Between the line containing "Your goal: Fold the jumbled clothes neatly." and the line containing "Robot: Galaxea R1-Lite" lies a run of lines; give that run again exactly, with both of those lines, and nothing else from the entries below.

#### Records for the task
-- Opening Marker --
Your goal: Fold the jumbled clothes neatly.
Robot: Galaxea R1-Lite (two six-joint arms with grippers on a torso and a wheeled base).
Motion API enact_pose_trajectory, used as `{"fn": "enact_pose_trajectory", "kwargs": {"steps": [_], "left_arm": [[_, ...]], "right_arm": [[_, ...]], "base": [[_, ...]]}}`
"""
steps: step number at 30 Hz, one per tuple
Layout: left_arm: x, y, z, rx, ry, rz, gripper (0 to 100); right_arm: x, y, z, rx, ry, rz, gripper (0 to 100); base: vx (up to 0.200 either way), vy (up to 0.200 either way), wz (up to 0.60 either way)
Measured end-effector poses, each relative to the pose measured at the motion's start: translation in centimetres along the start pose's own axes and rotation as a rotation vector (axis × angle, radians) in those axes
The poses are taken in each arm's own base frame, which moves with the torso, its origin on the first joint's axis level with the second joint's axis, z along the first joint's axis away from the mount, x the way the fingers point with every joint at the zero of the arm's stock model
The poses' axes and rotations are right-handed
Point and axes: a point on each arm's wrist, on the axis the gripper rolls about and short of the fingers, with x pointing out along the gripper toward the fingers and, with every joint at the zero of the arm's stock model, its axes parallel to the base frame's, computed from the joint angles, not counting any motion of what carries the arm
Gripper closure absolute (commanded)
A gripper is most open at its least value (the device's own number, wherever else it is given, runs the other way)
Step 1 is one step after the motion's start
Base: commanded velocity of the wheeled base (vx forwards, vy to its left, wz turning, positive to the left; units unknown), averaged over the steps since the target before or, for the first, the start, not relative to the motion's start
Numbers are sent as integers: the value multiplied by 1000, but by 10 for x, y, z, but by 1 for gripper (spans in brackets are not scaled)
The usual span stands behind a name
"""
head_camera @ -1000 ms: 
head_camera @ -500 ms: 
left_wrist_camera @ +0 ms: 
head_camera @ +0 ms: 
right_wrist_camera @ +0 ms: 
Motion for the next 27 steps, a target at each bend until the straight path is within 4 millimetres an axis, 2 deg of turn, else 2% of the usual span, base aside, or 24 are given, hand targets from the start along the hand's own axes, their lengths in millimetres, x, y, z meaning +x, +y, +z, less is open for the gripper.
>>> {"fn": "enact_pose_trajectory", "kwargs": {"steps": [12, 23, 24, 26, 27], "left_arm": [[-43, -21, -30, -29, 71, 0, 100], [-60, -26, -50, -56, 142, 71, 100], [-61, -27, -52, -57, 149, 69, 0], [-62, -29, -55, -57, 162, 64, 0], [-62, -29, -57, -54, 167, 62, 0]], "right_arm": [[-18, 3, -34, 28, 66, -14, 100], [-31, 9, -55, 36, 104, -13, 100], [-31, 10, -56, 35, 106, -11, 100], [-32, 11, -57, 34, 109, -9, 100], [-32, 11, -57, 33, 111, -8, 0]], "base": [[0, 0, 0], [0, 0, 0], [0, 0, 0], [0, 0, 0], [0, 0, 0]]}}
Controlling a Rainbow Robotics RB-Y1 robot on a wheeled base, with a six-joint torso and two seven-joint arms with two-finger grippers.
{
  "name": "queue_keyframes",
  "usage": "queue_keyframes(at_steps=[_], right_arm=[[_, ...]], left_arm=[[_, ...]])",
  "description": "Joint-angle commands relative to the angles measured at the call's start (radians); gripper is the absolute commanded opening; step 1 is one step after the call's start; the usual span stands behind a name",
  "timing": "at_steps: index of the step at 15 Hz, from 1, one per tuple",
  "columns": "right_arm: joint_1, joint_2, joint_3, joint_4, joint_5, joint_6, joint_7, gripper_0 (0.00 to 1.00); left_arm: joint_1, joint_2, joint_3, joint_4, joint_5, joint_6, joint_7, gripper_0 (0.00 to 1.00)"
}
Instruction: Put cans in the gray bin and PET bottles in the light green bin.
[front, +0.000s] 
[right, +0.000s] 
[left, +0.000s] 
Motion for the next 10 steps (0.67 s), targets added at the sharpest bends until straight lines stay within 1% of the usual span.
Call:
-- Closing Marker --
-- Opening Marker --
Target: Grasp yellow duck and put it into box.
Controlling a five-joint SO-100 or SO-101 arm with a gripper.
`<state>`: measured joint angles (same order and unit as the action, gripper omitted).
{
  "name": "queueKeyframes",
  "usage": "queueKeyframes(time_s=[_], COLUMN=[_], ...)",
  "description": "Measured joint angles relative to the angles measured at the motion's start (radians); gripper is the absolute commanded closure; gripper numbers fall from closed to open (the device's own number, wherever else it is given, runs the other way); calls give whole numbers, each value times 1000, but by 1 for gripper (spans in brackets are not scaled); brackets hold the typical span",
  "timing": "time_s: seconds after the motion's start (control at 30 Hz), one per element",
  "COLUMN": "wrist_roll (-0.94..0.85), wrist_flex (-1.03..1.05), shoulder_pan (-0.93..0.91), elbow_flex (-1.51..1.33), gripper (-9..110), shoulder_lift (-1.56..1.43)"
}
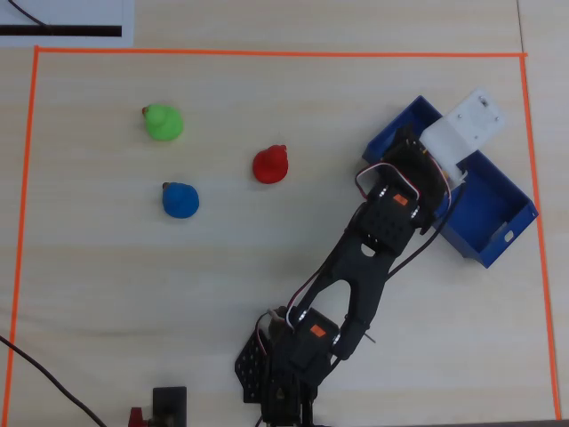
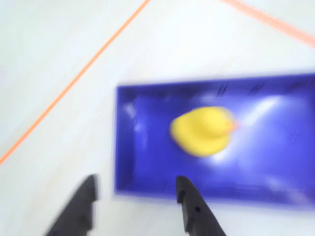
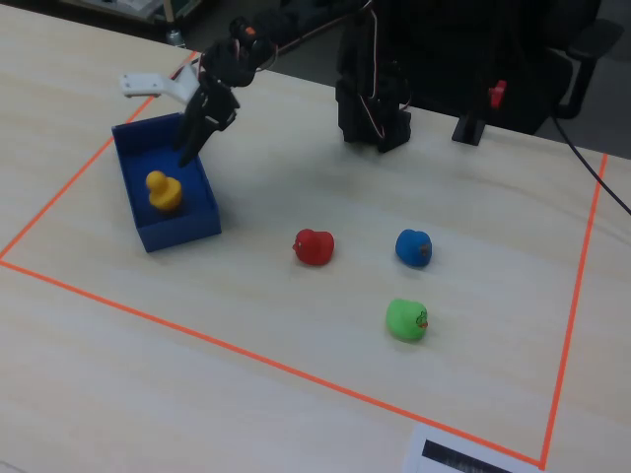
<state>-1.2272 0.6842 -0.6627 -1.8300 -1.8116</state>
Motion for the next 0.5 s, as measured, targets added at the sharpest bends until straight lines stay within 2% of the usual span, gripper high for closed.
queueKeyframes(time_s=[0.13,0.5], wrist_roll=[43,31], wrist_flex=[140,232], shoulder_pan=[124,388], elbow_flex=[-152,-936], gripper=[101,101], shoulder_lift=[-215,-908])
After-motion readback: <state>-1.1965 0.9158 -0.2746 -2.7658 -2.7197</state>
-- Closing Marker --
#### Solution to this task
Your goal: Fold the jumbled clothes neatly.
Robot: Galaxea R1-Lite (two six-joint arms with grippers on a torso and a wheeled base).

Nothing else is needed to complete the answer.